Show every line below where "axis" appears.
--- EXCERPTED RECORDS ---
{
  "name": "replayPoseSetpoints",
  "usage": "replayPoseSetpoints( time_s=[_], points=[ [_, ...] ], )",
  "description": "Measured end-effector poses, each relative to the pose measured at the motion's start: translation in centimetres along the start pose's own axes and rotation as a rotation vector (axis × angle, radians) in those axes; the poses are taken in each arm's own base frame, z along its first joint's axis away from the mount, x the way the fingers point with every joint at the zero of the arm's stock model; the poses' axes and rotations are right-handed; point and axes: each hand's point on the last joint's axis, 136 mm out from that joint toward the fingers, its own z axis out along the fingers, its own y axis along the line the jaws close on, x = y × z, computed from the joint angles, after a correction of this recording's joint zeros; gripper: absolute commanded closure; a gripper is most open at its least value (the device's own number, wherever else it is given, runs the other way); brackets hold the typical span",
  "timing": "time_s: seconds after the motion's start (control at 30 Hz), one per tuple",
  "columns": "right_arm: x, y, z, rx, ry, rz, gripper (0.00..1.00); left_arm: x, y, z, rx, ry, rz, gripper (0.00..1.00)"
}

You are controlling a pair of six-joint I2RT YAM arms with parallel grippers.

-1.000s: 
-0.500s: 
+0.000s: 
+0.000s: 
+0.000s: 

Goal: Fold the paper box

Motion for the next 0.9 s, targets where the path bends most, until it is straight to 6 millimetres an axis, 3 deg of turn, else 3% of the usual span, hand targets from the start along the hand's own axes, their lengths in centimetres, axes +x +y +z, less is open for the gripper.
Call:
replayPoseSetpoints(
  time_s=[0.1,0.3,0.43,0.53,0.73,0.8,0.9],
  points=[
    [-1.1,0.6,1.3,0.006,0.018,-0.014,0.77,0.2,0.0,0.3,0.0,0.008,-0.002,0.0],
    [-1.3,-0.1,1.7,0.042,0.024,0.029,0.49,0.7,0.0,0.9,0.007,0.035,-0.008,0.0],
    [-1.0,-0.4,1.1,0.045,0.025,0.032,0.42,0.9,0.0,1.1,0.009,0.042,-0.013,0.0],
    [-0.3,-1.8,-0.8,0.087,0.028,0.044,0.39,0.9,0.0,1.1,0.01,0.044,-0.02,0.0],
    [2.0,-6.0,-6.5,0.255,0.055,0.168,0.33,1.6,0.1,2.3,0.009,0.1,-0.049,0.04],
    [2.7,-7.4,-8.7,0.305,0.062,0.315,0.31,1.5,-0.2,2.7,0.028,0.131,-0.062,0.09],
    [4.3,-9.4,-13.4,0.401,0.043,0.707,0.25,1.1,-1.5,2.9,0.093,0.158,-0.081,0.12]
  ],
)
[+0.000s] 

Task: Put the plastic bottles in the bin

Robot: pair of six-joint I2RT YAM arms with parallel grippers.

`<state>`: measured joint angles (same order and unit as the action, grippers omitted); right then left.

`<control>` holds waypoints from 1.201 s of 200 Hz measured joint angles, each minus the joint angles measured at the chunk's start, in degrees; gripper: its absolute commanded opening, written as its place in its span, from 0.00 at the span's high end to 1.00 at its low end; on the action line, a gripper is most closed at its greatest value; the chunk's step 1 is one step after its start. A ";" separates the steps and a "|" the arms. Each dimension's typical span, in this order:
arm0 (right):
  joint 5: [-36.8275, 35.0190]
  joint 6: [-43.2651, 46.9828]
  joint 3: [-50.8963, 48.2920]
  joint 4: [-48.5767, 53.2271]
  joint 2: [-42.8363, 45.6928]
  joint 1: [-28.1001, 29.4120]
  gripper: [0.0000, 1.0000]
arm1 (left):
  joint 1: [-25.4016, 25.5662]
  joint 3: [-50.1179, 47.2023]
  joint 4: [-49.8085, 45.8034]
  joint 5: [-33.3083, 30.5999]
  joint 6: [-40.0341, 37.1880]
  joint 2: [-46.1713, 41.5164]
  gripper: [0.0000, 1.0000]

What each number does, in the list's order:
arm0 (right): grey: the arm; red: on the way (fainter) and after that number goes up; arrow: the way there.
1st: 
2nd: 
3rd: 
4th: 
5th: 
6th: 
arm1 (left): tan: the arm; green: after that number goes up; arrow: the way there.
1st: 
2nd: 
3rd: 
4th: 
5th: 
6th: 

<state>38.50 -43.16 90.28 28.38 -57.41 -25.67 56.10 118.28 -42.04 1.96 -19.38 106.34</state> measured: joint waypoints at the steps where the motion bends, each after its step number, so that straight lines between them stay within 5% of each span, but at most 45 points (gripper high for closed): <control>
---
### ANSWER FOR THIS EXERCISE
  "description": "Measured end-effector poses, each relative to the pose measured at the motion's start: translation in centimetres along the start pose's own axes and rotation as a rotation vector (axis × angle, radians) in those axes; the poses are taken in each arm's own base frame, z along its first joint's axis away from the mount, x the way the fingers point with every joint at the zero of the arm's stock model; the poses' axes and rotations are right-handed; point and axes: each hand's point on the last joint's axis, 136 mm out from that joint toward the fingers, its own z axis out along the fingers, its own y axis along the line the jaws close on, x = y × z, computed from the joint angles, after a correction of this recording's joint zeros; gripper: absolute commanded closure; a gripper is most open at its least value (the device's own number, wherever else it is given, runs the other way); brackets hold the typical span",
Motion for the next 0.9 s, targets where the path bends most, until it is straight to 6 millimetres an axis, 3 deg of turn, else 3% of the usual span, hand targets from the start along the hand's own axes, their lengths in centimetres, axes +x +y +z, less is open for the gripper.

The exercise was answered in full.